9.1.3 Failover terms and mechanisms

Failover terms and mechanisms

An object or an application includes two distinct aspects:

functions - process availability
data - data availability

If a function is not associated with individual data or states, it is easy to achieve high availability by simply restarting this function process when the old process crashes. However, the reality is that functions are associated with individual data or state, some with persisted data in database or files, such as Entity EJBs. We need to make data management systems highly available to all processes and ensure data integrity because the failed process might damage data.

Failover

Failover refers to the single process that moves from the primary system to the backup system in the cluster.

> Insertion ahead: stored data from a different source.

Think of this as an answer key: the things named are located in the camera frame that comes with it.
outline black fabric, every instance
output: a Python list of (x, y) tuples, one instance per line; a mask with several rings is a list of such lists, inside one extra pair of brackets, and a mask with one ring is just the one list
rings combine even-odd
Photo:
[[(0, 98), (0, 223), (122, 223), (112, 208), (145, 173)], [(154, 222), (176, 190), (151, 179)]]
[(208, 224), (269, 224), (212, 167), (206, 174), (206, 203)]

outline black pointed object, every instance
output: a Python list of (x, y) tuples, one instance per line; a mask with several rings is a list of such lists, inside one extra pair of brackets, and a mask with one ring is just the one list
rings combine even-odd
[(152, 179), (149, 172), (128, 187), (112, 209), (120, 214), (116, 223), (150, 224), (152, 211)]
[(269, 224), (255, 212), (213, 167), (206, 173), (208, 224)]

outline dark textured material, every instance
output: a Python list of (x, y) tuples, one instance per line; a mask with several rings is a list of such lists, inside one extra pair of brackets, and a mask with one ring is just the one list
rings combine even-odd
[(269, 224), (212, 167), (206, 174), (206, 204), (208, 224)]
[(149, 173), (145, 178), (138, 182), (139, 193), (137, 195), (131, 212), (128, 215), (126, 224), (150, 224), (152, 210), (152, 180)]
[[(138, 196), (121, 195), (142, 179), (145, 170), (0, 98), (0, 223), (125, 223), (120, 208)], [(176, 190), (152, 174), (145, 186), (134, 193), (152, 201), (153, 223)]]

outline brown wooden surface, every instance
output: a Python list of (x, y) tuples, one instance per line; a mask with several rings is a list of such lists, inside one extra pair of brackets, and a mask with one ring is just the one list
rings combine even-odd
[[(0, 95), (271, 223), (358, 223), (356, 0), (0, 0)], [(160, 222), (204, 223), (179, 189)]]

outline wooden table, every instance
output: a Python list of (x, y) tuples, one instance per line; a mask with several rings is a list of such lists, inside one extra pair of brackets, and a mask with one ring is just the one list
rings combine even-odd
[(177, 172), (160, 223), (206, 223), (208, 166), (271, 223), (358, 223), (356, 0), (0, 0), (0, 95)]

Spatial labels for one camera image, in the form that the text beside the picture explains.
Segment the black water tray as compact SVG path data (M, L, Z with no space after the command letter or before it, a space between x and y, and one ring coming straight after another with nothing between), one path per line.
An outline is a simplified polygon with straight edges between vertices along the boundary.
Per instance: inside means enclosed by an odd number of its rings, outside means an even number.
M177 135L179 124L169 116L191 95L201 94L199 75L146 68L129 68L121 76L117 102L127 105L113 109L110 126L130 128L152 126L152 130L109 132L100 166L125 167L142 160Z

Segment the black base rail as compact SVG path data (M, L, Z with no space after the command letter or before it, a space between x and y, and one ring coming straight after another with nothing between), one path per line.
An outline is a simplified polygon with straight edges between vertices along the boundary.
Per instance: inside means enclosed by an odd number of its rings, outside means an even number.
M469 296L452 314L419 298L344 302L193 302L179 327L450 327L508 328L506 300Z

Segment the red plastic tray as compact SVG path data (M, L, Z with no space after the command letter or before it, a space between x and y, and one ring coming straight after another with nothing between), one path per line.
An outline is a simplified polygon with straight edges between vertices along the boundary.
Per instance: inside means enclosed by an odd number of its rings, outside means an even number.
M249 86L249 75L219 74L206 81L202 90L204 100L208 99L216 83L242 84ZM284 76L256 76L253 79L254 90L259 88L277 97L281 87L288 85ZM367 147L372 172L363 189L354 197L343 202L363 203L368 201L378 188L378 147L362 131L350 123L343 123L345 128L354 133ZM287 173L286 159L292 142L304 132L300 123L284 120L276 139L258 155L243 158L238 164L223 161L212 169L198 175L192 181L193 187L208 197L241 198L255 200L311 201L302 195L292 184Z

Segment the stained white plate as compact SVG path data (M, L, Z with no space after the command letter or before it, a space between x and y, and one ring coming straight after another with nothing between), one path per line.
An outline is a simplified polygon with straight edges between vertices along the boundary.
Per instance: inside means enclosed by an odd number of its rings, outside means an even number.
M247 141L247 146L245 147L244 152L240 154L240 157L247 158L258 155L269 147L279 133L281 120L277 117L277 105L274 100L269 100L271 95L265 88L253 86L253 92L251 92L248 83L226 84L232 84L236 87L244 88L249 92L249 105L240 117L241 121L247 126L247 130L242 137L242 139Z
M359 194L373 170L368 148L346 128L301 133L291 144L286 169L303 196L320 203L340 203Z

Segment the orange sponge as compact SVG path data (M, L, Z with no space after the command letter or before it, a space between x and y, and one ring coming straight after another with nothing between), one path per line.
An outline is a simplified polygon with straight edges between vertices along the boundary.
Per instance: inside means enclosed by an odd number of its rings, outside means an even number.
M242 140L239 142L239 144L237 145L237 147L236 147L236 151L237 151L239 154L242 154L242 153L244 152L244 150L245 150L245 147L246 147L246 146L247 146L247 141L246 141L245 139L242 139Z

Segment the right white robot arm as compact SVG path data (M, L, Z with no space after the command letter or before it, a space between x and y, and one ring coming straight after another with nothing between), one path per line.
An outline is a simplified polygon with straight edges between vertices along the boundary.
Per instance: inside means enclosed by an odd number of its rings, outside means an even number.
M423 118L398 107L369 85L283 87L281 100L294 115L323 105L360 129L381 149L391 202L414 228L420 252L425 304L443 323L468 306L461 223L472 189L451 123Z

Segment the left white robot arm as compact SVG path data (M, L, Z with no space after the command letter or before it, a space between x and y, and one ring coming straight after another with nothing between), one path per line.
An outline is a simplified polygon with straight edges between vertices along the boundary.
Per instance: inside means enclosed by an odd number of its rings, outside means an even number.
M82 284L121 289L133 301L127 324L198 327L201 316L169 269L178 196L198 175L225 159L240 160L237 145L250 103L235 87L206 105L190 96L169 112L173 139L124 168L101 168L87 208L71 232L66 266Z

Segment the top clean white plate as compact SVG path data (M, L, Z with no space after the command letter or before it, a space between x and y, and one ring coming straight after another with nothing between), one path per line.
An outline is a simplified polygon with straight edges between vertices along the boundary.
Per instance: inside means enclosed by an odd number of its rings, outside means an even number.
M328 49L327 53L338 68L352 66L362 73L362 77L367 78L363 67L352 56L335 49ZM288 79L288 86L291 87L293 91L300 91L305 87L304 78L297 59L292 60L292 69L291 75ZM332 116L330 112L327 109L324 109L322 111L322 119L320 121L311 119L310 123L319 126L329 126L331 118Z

The failure recovery includes several steps:

Stop and exit the failed process.
Release the resources.
Detach the disk array.
Reattach the disk array to the backup system.
Check the disk and file system.
Repair the data integrity.
Gain all resources for running the process in the backup system.
Start the process in the backup system.

This failover process takes several minutes after the fault is detected. This approach can be used for both function-centric or data-centric applications for both Active/Passive and Active/Active configurations.

Fail back, fallback

Fail back or fallback is similar to failover, but occurs from the backup system to the primary system when the primary system is back online. For mutual takeover, because the backup node has its original application running, as shown in Figure 9-8, failing back improves the performance of both applications.